■ Requirement:
Could you output only the lines from the one containing "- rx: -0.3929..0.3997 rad" through the last line of the data, both included?
(Exercise input Opens)
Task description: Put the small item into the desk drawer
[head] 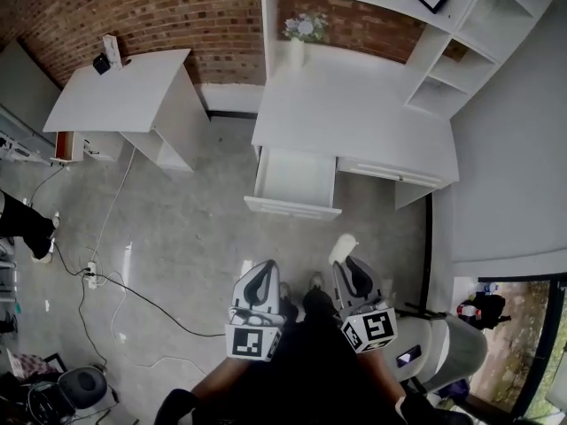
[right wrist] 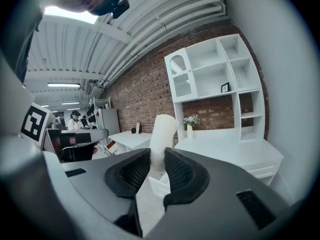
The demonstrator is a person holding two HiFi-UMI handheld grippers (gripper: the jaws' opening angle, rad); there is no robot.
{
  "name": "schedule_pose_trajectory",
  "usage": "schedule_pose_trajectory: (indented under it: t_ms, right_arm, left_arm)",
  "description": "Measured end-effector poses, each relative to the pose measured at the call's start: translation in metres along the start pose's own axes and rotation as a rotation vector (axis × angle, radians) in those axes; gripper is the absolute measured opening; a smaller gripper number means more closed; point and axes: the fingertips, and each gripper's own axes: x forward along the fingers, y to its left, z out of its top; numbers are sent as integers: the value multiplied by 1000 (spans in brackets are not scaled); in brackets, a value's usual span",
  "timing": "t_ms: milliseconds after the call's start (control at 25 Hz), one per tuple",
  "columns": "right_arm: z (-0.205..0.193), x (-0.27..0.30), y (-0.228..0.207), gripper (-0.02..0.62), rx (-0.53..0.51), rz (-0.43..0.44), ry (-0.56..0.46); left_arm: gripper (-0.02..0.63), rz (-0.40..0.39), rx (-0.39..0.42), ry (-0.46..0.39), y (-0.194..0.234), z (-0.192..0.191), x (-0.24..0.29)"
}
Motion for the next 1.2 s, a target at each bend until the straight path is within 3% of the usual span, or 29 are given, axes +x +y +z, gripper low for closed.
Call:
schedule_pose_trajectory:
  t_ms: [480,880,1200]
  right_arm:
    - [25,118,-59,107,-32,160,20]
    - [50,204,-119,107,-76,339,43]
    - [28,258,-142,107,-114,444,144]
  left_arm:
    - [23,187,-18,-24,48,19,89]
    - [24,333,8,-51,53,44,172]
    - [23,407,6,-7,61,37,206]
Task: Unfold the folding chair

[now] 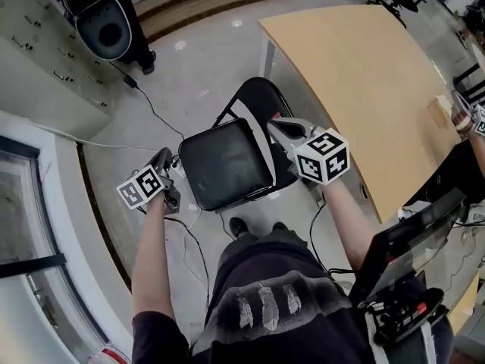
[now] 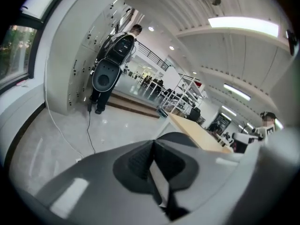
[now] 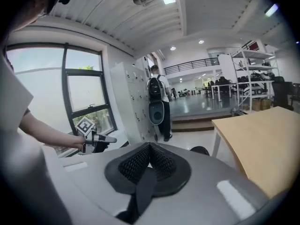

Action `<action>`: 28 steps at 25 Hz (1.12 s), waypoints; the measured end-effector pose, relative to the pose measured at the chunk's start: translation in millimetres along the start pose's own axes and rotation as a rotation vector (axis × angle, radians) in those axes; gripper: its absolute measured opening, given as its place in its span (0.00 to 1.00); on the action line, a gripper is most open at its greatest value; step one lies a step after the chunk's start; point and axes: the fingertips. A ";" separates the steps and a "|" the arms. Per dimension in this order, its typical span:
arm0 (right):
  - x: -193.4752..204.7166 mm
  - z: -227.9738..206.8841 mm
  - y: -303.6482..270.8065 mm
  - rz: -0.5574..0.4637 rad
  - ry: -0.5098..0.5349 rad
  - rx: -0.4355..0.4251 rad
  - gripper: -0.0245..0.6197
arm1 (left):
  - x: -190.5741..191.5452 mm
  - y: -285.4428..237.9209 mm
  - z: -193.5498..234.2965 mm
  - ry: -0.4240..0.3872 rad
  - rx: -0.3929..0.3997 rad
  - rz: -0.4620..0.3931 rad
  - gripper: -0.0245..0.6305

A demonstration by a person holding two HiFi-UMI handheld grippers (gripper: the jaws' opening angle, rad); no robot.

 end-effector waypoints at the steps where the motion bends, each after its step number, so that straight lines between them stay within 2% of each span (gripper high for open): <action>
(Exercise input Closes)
■ Task answer:
  - rx: -0.3929..0.3997 rad
  - rz: -0.4620..0.3931 rad
  - gripper: -0.0245..0.6305

A demonstration by a person holding two HiFi-UMI handheld grippers (gripper: the jaws' opening angle, rad); no robot.

 end-effector waypoints at the steps where the motion bends, each after its step number, so that straight lines between them stay within 2% of each span (gripper high for open): <action>

The output is now finished.